Work to be completed - Search each line below for the word "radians" and list those that contain it.

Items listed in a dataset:
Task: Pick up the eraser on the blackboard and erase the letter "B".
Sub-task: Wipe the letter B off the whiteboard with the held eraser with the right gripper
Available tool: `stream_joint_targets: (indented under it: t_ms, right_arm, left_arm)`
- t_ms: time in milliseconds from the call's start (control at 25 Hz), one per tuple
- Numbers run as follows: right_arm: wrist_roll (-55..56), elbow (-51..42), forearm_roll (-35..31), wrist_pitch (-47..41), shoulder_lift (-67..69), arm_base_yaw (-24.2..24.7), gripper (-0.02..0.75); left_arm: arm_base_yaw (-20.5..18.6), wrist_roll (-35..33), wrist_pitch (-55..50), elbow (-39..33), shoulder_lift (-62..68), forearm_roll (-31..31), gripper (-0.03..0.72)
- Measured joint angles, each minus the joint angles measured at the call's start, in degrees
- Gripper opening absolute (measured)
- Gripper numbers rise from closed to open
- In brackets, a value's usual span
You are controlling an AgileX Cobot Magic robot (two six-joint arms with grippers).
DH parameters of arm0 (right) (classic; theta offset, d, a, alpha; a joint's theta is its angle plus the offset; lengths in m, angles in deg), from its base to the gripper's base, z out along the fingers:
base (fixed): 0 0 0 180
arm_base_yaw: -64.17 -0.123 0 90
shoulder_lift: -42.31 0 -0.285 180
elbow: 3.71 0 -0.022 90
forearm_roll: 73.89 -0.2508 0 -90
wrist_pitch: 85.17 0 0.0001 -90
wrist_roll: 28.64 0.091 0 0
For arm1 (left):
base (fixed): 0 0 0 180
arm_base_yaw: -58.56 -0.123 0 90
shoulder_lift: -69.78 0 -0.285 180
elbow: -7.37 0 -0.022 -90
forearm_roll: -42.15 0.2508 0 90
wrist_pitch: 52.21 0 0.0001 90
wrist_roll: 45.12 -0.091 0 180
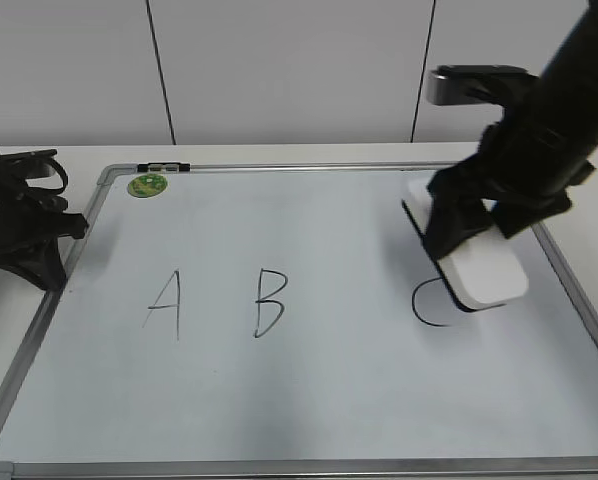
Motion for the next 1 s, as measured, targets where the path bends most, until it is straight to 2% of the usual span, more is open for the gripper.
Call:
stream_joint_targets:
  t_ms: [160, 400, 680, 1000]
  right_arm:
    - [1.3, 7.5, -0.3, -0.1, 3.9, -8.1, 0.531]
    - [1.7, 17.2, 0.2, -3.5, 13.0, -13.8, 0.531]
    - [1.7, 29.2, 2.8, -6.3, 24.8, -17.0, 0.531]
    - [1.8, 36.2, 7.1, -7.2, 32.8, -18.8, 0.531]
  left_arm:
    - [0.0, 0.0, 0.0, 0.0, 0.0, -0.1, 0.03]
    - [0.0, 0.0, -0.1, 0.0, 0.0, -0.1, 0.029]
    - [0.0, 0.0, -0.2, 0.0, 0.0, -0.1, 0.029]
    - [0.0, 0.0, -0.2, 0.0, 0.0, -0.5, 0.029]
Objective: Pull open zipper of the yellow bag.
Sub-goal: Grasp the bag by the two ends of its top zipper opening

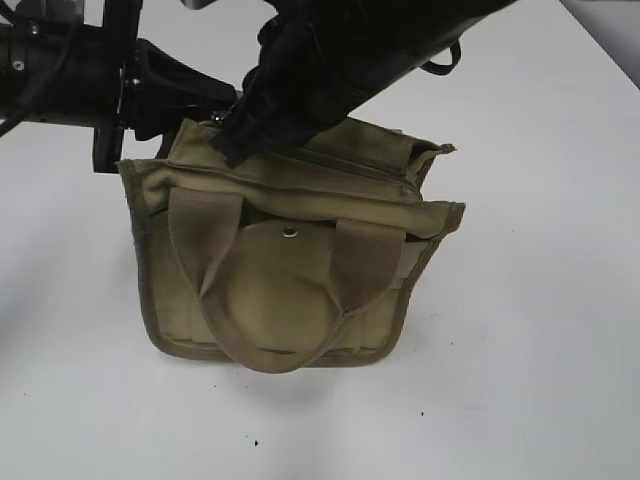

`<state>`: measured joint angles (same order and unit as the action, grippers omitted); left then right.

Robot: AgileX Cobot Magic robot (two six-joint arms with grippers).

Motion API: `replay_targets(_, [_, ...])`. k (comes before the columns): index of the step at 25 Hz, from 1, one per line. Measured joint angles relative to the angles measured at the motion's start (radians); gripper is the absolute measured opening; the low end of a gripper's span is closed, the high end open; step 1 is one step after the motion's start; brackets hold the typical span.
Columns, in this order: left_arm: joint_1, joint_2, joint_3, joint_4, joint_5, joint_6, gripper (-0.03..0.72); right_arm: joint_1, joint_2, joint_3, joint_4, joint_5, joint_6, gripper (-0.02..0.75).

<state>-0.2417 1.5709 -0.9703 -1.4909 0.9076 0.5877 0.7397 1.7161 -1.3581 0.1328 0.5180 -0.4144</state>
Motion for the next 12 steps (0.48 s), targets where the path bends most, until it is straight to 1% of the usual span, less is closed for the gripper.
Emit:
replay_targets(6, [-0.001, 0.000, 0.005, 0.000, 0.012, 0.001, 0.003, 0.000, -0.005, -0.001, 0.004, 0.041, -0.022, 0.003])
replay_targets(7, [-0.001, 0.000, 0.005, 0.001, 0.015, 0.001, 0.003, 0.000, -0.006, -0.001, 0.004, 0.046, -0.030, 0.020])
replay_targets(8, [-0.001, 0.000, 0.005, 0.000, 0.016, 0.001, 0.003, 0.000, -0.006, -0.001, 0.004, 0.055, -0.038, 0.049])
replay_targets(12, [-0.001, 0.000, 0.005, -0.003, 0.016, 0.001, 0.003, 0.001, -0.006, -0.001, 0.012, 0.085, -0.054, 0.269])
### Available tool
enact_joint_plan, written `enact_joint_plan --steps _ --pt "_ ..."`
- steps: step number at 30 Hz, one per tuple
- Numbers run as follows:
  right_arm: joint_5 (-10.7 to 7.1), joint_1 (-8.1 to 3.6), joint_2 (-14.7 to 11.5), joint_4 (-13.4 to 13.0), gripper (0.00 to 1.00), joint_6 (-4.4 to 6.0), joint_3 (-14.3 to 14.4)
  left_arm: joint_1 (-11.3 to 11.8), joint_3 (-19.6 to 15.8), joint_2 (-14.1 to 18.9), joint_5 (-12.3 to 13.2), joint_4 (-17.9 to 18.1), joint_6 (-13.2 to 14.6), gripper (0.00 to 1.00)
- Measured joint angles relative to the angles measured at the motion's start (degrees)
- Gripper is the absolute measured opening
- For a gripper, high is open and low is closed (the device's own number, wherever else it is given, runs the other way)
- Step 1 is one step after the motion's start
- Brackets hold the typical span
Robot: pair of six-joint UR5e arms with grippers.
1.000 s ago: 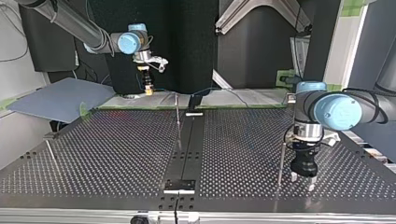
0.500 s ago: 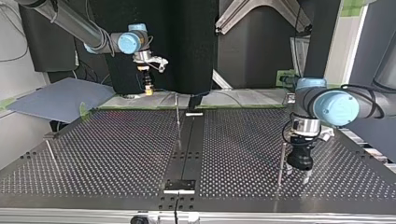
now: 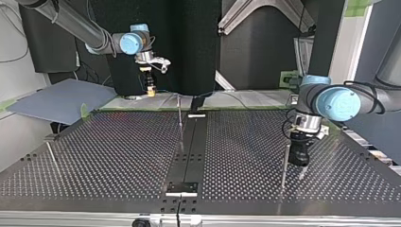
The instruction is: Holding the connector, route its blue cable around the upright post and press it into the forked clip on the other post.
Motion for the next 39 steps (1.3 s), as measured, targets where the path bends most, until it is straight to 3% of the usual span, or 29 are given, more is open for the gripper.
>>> enact_joint_plan --steps 4,9,18,31,39 --pt "0.00 0.02 0.0 0.0 0.01 0.03 0.0 0.2 -0.1 0.0 1.5 -1.2 -1.8 1.00" --pt "0.00 0.01 0.0 -0.1 0.01 0.04 0.0 0.8 -1.4 0.0 1.4 -1.5 -4.2 1.00" --pt "0.00 -0.01 0.0 -0.1 0.01 0.04 0.0 1.9 -3.1 0.1 -1.8 -0.8 -7.5 1.00" --pt "0.00 0.02 0.0 0.1 0.01 0.04 0.0 1.6 -3.2 0.3 -4.4 -2.5 -2.6 1.00" --pt "0.00 0.02 0.0 0.1 0.01 0.04 0.1 1.3 -5.1 3.1 -5.1 -6.0 1.2 1.00"
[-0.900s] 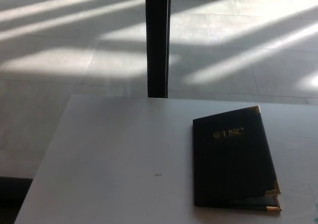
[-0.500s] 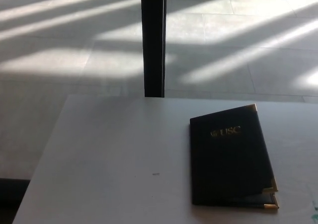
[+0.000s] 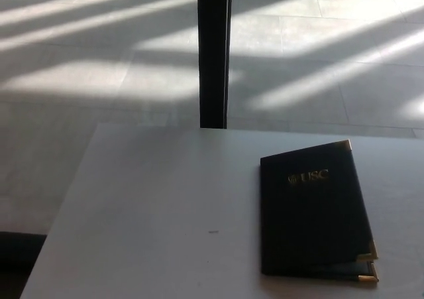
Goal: There is a diary kept infront of the robot and the robot uses its right hand to grab its cover and puses it to the left to open it.
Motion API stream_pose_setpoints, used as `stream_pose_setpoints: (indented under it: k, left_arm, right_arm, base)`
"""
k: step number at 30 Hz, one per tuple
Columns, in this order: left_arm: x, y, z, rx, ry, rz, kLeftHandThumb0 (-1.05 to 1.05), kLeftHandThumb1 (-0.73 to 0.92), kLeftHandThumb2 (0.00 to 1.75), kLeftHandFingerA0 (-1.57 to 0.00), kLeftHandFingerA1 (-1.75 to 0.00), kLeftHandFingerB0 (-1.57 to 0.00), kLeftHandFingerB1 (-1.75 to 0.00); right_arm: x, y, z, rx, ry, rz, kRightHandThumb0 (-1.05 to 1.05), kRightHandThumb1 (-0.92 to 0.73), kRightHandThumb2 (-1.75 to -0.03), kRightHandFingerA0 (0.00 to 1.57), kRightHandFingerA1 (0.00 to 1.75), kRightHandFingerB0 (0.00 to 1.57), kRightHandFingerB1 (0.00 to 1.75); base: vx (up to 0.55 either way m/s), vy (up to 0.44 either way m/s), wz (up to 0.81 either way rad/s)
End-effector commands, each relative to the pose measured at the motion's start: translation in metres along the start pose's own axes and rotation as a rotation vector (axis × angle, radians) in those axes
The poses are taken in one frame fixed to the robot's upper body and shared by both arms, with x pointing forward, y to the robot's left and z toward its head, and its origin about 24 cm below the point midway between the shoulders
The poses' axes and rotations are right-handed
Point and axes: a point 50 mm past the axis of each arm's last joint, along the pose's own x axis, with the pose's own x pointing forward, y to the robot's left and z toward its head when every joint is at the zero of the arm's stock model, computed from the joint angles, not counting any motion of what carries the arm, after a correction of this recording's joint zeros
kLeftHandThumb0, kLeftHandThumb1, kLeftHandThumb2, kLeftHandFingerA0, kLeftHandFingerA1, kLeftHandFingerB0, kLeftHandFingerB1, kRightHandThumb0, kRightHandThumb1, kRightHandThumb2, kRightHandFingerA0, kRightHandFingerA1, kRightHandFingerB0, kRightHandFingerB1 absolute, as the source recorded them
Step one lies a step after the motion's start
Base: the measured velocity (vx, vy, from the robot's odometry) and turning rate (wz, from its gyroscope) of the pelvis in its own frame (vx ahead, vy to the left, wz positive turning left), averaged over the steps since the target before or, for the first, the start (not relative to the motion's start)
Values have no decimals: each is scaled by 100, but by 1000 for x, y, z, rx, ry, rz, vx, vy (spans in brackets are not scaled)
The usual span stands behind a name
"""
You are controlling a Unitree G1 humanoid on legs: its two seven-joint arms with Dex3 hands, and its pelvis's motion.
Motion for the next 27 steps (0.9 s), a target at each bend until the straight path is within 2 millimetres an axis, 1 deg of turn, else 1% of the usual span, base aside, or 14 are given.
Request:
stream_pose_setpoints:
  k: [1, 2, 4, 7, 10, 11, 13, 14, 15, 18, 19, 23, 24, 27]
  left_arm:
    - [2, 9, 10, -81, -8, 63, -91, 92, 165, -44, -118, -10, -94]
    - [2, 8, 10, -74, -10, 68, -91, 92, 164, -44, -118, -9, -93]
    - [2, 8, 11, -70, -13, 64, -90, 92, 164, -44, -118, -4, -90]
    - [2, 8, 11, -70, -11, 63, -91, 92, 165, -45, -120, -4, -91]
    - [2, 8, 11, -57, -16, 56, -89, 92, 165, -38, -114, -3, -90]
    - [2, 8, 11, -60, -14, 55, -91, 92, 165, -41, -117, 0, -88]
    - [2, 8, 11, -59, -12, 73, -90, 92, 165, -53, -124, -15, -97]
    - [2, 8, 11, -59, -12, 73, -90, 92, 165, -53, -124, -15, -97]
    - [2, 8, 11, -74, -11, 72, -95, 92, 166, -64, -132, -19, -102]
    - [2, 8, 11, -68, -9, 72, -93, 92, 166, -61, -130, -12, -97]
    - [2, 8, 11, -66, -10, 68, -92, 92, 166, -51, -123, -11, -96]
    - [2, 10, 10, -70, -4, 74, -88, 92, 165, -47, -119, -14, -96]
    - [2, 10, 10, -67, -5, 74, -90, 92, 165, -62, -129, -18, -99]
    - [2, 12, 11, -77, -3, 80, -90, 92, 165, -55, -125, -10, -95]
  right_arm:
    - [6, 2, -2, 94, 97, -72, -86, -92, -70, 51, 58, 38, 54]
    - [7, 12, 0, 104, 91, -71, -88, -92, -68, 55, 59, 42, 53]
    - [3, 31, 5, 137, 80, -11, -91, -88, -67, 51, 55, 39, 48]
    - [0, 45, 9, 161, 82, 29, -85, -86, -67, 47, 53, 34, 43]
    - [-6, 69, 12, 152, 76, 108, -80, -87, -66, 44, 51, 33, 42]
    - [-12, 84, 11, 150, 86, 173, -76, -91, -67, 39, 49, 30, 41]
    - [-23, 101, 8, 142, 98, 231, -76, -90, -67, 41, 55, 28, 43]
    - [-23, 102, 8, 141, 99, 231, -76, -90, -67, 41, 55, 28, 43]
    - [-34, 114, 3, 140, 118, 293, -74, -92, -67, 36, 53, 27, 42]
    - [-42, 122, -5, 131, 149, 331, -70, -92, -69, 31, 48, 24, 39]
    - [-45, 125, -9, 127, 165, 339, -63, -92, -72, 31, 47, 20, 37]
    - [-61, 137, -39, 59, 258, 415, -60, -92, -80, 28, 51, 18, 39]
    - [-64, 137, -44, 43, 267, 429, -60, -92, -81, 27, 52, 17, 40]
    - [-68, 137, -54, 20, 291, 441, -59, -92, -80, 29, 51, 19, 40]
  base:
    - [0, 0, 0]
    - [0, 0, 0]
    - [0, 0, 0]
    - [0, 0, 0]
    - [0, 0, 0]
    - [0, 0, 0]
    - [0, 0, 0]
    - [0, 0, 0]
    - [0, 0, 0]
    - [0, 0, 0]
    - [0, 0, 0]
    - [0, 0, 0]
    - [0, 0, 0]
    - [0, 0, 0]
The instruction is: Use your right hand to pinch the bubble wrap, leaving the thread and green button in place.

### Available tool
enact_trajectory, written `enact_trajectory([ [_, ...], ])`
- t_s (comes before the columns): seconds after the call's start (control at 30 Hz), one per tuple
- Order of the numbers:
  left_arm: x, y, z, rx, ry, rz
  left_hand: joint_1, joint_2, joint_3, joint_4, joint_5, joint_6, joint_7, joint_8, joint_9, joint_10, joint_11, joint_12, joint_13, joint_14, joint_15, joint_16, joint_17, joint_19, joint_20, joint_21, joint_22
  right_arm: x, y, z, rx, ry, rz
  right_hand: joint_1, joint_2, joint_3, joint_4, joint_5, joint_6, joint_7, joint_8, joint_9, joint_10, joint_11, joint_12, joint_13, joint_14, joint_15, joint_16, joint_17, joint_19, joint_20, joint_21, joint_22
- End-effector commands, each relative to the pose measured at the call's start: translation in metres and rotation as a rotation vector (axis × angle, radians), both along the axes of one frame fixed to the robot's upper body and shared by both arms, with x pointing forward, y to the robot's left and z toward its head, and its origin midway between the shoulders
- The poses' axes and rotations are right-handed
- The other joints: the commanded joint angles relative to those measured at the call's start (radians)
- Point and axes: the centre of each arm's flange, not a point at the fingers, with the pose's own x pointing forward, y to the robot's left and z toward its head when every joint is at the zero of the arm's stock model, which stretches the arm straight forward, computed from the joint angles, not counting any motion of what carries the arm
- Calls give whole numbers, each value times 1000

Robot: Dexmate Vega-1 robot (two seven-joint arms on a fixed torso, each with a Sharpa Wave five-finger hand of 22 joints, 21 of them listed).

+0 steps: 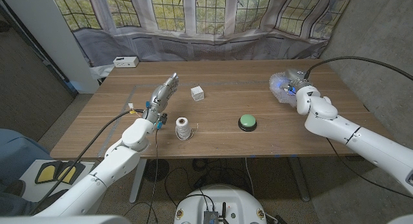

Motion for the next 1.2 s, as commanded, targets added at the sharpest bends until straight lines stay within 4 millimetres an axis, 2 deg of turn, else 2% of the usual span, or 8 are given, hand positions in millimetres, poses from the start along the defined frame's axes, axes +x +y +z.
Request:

Response -
Motion API: `replay_targets(_, [_, ...])`. k (comes before the columns): index of the step at 25 Hz, from 1, one per line. Measured joint angles relative to the angles measured at the motion's start (radians); gripper is the absolute measured opening; the low end of a gripper's span is closed, the high end open; step 1 is one step after the motion's start; brackets hold the typical span.
End-effector commands, each relative to the pose measured at the motion's start: translation in metres along the start pose's own axes and rotation as a rotation vector (axis × angle, radians) in those axes
- End-effector commands, each relative to the pose measured at the call's start: translation in metres and rotation as a rotation vector (axis × angle, radians), both along the axes of one frame fixed to the robot's upper body and shared by both arms, with x pointing forward, y to the robot's left and z toward its head, and its origin midway between the shoulders
- The other joints: the commanded joint angles relative to those measured at the call's start (radians)

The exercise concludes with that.